- **Given data**:
+ + + + + + +

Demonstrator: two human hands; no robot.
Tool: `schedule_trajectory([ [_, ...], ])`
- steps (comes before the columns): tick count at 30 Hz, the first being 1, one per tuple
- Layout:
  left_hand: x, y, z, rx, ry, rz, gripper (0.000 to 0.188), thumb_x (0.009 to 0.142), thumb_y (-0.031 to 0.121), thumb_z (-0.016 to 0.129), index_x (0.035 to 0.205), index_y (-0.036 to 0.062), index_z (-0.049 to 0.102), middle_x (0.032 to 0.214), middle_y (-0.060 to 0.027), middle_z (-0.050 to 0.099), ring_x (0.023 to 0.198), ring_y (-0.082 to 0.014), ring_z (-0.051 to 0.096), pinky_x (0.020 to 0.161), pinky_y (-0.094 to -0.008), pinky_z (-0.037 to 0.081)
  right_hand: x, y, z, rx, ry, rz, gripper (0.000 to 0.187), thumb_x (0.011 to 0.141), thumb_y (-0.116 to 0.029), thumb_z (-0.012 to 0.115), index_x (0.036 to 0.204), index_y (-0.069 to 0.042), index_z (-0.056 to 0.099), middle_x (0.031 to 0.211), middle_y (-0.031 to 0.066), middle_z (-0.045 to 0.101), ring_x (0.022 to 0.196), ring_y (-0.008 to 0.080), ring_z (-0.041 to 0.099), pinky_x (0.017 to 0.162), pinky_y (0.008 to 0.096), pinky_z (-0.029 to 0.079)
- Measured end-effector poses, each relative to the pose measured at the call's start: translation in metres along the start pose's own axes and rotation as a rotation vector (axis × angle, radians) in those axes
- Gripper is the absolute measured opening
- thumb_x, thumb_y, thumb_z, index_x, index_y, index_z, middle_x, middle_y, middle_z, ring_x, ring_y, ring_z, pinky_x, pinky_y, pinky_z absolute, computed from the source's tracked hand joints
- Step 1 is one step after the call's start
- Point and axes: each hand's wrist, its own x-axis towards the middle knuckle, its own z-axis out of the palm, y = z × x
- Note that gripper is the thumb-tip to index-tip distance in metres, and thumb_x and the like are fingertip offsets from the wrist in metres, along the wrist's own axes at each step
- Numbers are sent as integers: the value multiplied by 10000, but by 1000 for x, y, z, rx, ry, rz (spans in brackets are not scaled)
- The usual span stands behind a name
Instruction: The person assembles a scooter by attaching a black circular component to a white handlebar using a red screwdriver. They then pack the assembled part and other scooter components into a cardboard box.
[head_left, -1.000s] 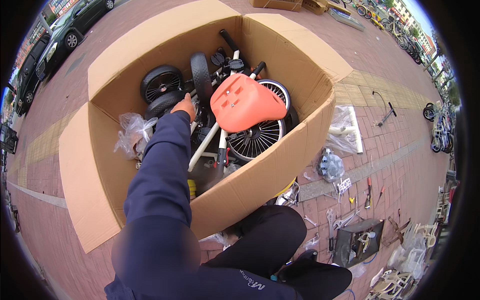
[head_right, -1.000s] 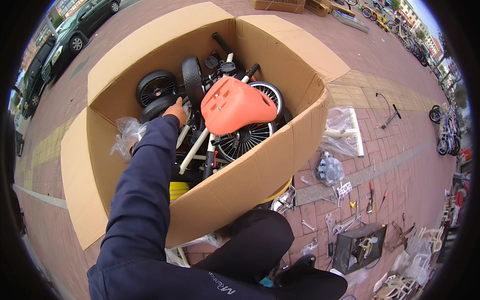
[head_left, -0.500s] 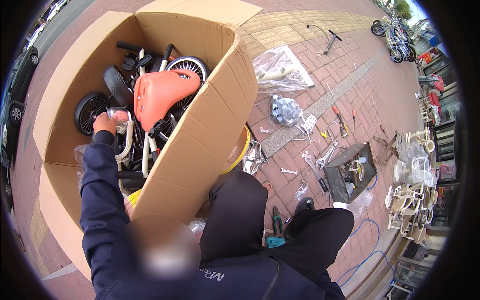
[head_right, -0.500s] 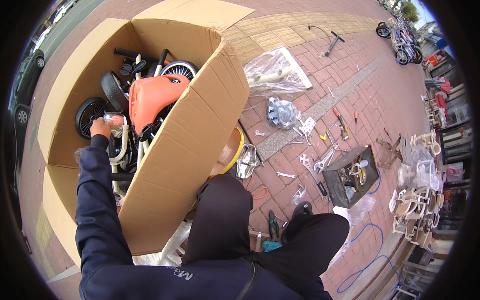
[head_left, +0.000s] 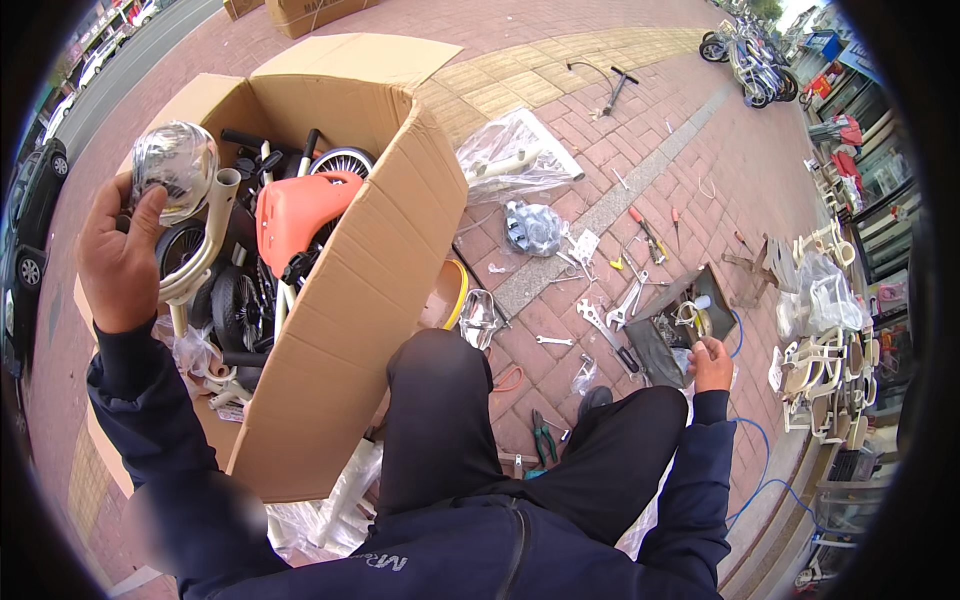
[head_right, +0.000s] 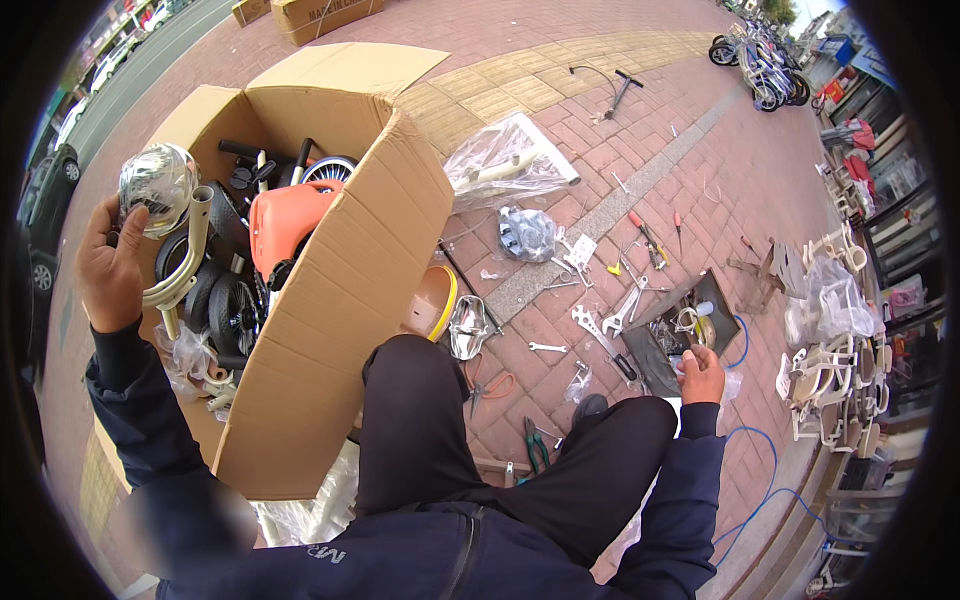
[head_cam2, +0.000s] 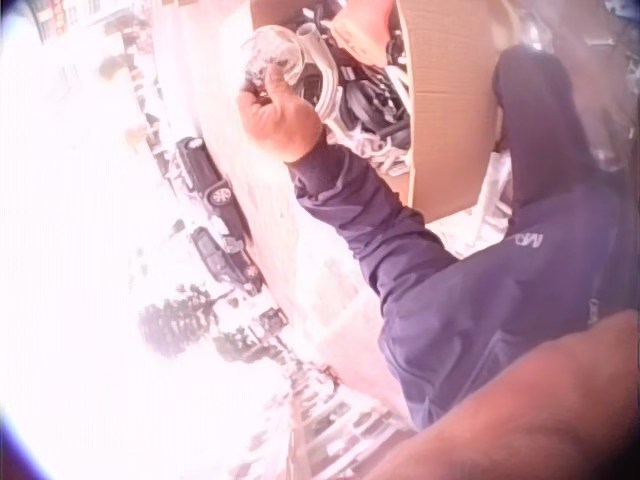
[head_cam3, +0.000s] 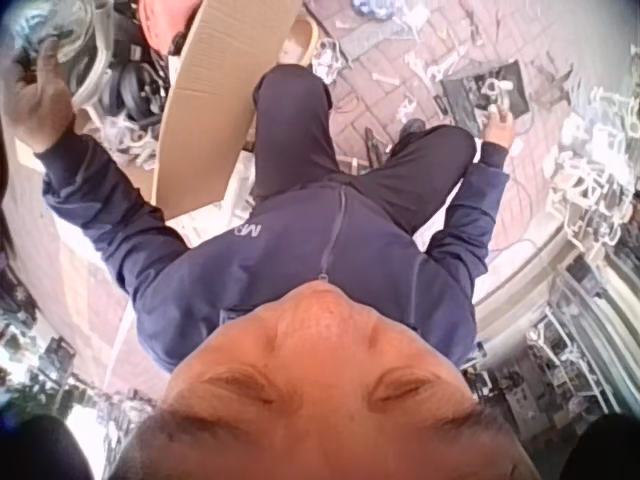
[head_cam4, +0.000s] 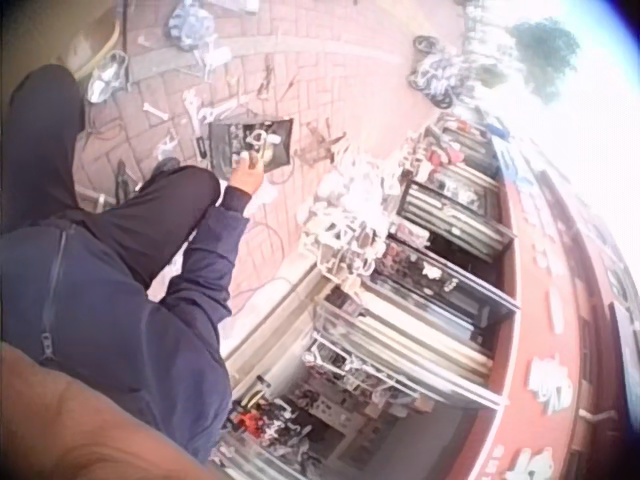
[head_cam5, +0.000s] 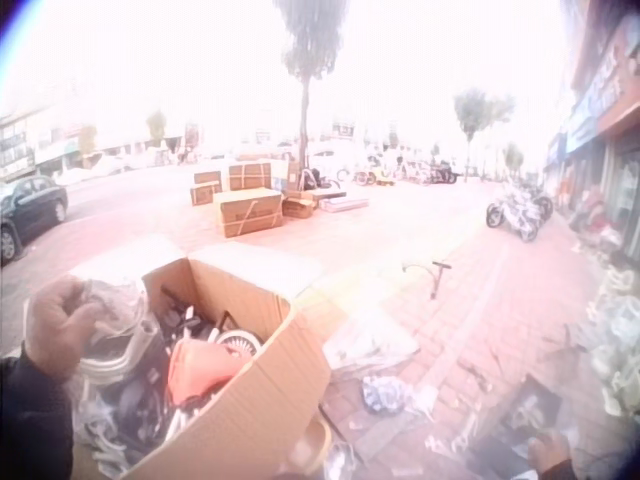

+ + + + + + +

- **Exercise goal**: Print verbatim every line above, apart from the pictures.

- **Written answer**:
Demonstrator: two human hands; no robot.
Tool: `schedule_trajectory([ [_, ...], ])`
- steps (comes before the columns): tick count at 30 Hz, the first being 1, one per tuple
- Layout:
  left_hand: x, y, z, rx, ry, rz, gripper (0.000 to 0.188), thumb_x (0.009 to 0.142), thumb_y (-0.031 to 0.121), thumb_z (-0.016 to 0.129), index_x (0.035 to 0.205), index_y (-0.036 to 0.062), index_z (-0.049 to 0.102), middle_x (0.032 to 0.214), middle_y (-0.060 to 0.027), middle_z (-0.050 to 0.099), ring_x (0.023 to 0.198), ring_y (-0.082 to 0.014), ring_z (-0.051 to 0.096), pinky_x (0.020 to 0.161), pinky_y (-0.094 to -0.008), pinky_z (-0.037 to 0.081)
  right_hand: x, y, z, rx, ry, rz, gripper (0.000 to 0.187), thumb_x (0.011 to 0.141), thumb_y (-0.116 to 0.029), thumb_z (-0.012 to 0.115), index_x (0.036 to 0.204), index_y (-0.069 to 0.042), index_z (-0.056 to 0.099), middle_x (0.031 to 0.211), middle_y (-0.031 to 0.066), middle_z (-0.045 to 0.101), ring_x (0.022 to 0.196), ring_y (-0.008 to 0.080), ring_z (-0.041 to 0.099), pinky_x (0.017 to 0.162), pinky_y (0.008 to 0.096), pinky_z (-0.029 to 0.079)
- Measured end-effector poses, each relative to the pose measured at the call's start: translation in metres along the start pose's own axes and rotation as a rotation vector (axis × angle, radians) in those axes
- Gripper is the absolute measured opening
- thumb_x, thumb_y, thumb_z, index_x, index_y, index_z, middle_x, middle_y, middle_z, ring_x, ring_y, ring_z, pinky_x, pinky_y, pinky_z absolute, computed from the source's tracked hand joints
- Step 1 is one step after the call's start
- Point and axes: each hand's wrist, its own x-axis towards the middle knuckle, its own z-axis out of the palm, y = z × x
- Note that gripper is the thumb-tip to index-tip distance in metres, and thumb_x and the like are fingertip offsets from the wrist in metres, along the wrist's own axes at each step
- Numbers are sent as integers: the value multiplied by 10000, but by 1000 for x, y, z, rx, ry, rz (spans in brackets are not scaled)
- The usual span stands behind a name
Instruction: The person assembles a scooter by attaching a black circular component to a white handlebar using a red screwdriver. They then pack the assembled part and other scooter components into a cardboard box.
[head_left, -1.000s] 
[head_right, -1.000s] 
[head_left, -0.500s] 
[head_right, -0.500s] 
[head_left, +0.000s] 
[head_right, +0.000s] 
[head_cam2, +0.000s] 
[head_cam3, +0.000s] 
[head_cam4, +0.000s] 
[head_cam5, +0.000s] 

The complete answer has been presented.